BEGIN Records supplied

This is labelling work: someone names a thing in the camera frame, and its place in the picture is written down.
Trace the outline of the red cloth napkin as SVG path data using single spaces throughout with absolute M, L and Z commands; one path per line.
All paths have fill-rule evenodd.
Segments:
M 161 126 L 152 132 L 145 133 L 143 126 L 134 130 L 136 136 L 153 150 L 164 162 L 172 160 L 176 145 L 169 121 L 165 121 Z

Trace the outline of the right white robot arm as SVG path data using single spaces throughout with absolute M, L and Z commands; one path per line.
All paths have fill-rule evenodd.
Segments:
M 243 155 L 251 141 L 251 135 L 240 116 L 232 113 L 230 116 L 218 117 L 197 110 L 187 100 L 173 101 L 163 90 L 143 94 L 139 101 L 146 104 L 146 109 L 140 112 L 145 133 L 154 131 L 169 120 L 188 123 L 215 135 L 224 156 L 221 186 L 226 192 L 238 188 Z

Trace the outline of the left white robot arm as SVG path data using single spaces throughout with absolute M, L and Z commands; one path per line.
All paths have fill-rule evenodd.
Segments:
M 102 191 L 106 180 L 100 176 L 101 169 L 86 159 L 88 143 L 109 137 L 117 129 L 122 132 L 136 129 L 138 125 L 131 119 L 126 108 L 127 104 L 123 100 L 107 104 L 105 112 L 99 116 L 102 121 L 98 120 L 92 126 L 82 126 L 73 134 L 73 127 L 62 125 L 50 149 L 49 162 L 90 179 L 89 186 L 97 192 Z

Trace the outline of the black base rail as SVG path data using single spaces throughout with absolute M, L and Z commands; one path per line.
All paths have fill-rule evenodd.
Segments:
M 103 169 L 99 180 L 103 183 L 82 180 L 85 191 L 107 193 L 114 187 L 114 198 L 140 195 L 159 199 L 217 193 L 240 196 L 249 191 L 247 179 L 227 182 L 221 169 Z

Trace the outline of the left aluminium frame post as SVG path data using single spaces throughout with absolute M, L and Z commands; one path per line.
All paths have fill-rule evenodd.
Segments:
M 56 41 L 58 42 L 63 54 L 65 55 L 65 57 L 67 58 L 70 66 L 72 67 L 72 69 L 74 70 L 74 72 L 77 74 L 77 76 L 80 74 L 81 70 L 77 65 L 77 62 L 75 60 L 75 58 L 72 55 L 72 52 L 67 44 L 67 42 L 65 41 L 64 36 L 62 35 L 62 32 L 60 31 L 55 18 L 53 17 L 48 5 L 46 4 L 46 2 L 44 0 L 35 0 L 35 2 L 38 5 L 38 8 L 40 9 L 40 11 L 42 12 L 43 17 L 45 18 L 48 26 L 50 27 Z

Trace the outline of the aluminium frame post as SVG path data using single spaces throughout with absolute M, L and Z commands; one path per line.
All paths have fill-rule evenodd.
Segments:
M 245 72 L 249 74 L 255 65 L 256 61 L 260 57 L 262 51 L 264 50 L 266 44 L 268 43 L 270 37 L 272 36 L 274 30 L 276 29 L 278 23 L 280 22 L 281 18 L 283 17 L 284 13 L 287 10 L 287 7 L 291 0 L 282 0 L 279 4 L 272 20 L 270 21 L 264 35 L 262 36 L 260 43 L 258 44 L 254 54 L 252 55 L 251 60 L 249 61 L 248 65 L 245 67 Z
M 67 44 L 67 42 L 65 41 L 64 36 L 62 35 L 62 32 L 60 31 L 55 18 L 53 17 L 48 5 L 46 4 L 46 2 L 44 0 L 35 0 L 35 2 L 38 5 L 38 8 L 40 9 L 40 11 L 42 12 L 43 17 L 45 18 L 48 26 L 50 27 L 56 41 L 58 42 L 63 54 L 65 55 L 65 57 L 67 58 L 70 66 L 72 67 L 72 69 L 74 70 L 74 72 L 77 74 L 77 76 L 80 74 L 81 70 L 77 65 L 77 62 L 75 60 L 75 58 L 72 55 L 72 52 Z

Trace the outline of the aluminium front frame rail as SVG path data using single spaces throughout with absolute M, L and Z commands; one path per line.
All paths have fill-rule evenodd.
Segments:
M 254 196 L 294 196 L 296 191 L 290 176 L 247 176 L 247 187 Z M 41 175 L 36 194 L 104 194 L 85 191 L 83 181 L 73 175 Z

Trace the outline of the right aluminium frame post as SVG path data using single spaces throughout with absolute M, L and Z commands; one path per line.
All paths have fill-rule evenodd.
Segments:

END Records supplied

Your answer must be every line from the entries that contains the string "left", copied as it stands.

Exercise answer:
Trace the outline of the left white robot arm as SVG path data using single spaces throughout with absolute M, L and Z commands; one path per line.
Trace the outline of the left aluminium frame post as SVG path data using single spaces throughout with absolute M, L and Z commands; one path per line.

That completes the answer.